→ **HOW TO COMPLETE THIS TASK**
Are you able to retype all the records below exactly?

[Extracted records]
-- Opening Marker --

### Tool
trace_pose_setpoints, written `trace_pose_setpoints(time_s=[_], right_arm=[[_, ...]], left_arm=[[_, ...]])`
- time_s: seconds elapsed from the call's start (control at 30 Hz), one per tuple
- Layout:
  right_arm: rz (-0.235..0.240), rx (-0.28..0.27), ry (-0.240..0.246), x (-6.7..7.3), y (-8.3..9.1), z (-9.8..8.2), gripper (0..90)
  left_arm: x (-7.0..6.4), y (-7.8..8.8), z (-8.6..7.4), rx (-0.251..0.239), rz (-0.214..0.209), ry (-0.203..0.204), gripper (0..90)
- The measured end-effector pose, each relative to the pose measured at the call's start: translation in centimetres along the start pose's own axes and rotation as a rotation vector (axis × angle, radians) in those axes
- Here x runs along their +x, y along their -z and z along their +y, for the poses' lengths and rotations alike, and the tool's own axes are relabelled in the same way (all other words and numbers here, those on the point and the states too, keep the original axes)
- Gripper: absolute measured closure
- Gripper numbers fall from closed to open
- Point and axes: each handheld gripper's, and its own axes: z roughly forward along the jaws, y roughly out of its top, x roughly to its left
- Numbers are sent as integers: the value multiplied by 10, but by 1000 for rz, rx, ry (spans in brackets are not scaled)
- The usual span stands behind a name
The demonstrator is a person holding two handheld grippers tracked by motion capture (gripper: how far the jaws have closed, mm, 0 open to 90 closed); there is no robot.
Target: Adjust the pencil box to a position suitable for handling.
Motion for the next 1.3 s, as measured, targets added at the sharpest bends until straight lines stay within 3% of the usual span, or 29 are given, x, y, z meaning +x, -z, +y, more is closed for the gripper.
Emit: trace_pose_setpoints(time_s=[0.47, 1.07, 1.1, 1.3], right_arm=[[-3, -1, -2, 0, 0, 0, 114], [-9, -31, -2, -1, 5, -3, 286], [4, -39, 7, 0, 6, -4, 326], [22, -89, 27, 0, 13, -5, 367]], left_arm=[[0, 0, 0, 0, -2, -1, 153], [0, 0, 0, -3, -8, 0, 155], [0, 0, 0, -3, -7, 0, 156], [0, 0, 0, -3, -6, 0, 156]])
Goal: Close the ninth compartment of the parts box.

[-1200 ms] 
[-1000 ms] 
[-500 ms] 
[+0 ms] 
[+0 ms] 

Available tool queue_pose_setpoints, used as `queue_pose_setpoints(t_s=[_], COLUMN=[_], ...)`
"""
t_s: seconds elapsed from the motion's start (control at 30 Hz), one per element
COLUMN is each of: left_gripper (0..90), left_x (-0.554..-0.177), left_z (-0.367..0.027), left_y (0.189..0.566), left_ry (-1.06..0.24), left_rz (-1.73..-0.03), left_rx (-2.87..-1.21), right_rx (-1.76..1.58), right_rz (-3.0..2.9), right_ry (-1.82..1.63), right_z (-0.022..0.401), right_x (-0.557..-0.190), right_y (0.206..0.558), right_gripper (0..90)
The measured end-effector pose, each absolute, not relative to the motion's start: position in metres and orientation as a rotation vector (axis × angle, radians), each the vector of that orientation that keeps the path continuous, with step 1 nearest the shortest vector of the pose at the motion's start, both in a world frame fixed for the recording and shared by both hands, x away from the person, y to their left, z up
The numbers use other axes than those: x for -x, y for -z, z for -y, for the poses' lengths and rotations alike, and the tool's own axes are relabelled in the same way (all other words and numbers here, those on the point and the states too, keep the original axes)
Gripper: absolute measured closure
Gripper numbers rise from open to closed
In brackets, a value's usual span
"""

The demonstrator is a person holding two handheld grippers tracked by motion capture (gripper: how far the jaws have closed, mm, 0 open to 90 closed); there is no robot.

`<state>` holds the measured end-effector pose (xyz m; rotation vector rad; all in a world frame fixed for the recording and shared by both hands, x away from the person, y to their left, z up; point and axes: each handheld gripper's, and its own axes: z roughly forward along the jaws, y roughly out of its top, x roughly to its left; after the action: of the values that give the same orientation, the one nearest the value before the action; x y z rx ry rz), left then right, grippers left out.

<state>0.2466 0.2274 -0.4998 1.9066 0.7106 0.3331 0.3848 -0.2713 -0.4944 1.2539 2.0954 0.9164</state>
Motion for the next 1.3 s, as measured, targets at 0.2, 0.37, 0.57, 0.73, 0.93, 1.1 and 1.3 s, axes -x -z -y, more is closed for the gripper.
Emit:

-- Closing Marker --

→ **ANSWER TO THE EXERCISE**
### Tool
trace_pose_setpoints, written `trace_pose_setpoints(time_s=[_], right_arm=[[_, ...]], left_arm=[[_, ...]])`
- time_s: seconds elapsed from the call's start (control at 30 Hz), one per tuple
- Layout:
  right_arm: rz (-0.235..0.240), rx (-0.28..0.27), ry (-0.240..0.246), x (-6.7..7.3), y (-8.3..9.1), z (-9.8..8.2), gripper (0..90)
  left_arm: x (-7.0..6.4), y (-7.8..8.8), z (-8.6..7.4), rx (-0.251..0.239), rz (-0.214..0.209), ry (-0.203..0.204), gripper (0..90)
- The measured end-effector pose, each relative to the pose measured at the call's start: translation in centimetres along the start pose's own axes and rotation as a rotation vector (axis × angle, radians) in those axes
- Here x runs along their +x, y along their -z and z along their +y, for the poses' lengths and rotations alike, and the tool's own axes are relabelled in the same way (all other words and numbers here, those on the point and the states too, keep the original axes)
- Gripper: absolute measured closure
- Gripper numbers fall from closed to open
- Point and axes: each handheld gripper's, and its own axes: z roughly forward along the jaws, y roughly out of its top, x roughly to its left
- Numbers are sent as integers: the value multiplied by 10, but by 1000 for rz, rx, ry (spans in brackets are not scaled)
- The usual span stands behind a name
The demonstrator is a person holding two handheld grippers tracked by motion capture (gripper: how far the jaws have closed, mm, 0 open to 90 closed); there is no robot.
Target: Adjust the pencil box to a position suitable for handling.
Motion for the next 1.3 s, as measured, targets added at the sharpest bends until straight lines stay within 3% of the usual span, or 29 are given, x, y, z meaning +x, -z, +y, more is closed for the gripper.
Emit: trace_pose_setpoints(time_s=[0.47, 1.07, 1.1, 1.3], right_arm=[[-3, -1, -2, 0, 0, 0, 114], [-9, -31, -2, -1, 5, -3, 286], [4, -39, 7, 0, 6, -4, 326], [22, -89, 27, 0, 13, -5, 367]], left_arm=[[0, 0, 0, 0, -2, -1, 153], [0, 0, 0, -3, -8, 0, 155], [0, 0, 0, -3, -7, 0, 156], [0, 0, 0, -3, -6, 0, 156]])
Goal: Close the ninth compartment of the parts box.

[-1200 ms] 
[-1000 ms] 
[-500 ms] 
[+0 ms] 
[+0 ms] 

Available tool queue_pose_setpoints, used as `queue_pose_setpoints(t_s=[_], COLUMN=[_], ...)`
"""
t_s: seconds elapsed from the motion's start (control at 30 Hz), one per element
COLUMN is each of: left_gripper (0..90), left_x (-0.554..-0.177), left_z (-0.367..0.027), left_y (0.189..0.566), left_ry (-1.06..0.24), left_rz (-1.73..-0.03), left_rx (-2.87..-1.21), right_rx (-1.76..1.58), right_rz (-3.0..2.9), right_ry (-1.82..1.63), right_z (-0.022..0.401), right_x (-0.557..-0.190), right_y (0.206..0.558), right_gripper (0..90)
The measured end-effector pose, each absolute, not relative to the motion's start: position in metres and orientation as a rotation vector (axis × angle, radians), each the vector of that orientation that keeps the path continuous, with step 1 nearest the shortest vector of the pose at the motion's start, both in a world frame fixed for the recording and shared by both hands, x away from the person, y to their left, z up
The numbers use other axes than those: x for -x, y for -z, z for -y, for the poses' lengths and rotations alike, and the tool's own axes are relabelled in the same way (all other words and numbers here, those on the point and the states too, keep the original axes)
Gripper: absolute measured closure
Gripper numbers rise from open to closed
In brackets, a value's usual span
"""

The demonstrator is a person holding two handheld grippers tracked by motion capture (gripper: how far the jaws have closed, mm, 0 open to 90 closed); there is no robot.

`<state>` holds the measured end-effector pose (xyz m; rotation vector rad; all in a world frame fixed for the recording and shared by both hands, x away from the person, y to their left, z up; point and axes: each handheld gripper's, and its own axes: z roughly forward along the jaws, y roughly out of its top, x roughly to its left; after the action: of the values that give the same orientation, the one nearest the value before the action; x y z rx ry rz), left then right, grippers left out.

<state>0.2466 0.2274 -0.4998 1.9066 0.7106 0.3331 0.3848 -0.2713 -0.4944 1.2539 2.0954 0.9164</state>
Motion for the next 1.3 s, as measured, targets at 0.2, 0.37, 0.57, 0.73, 0.93, 1.1 and 1.3 s, axes -x -z -y, more is closed for the gripper.
Emit:

Nothing else is needed to complete this exercise.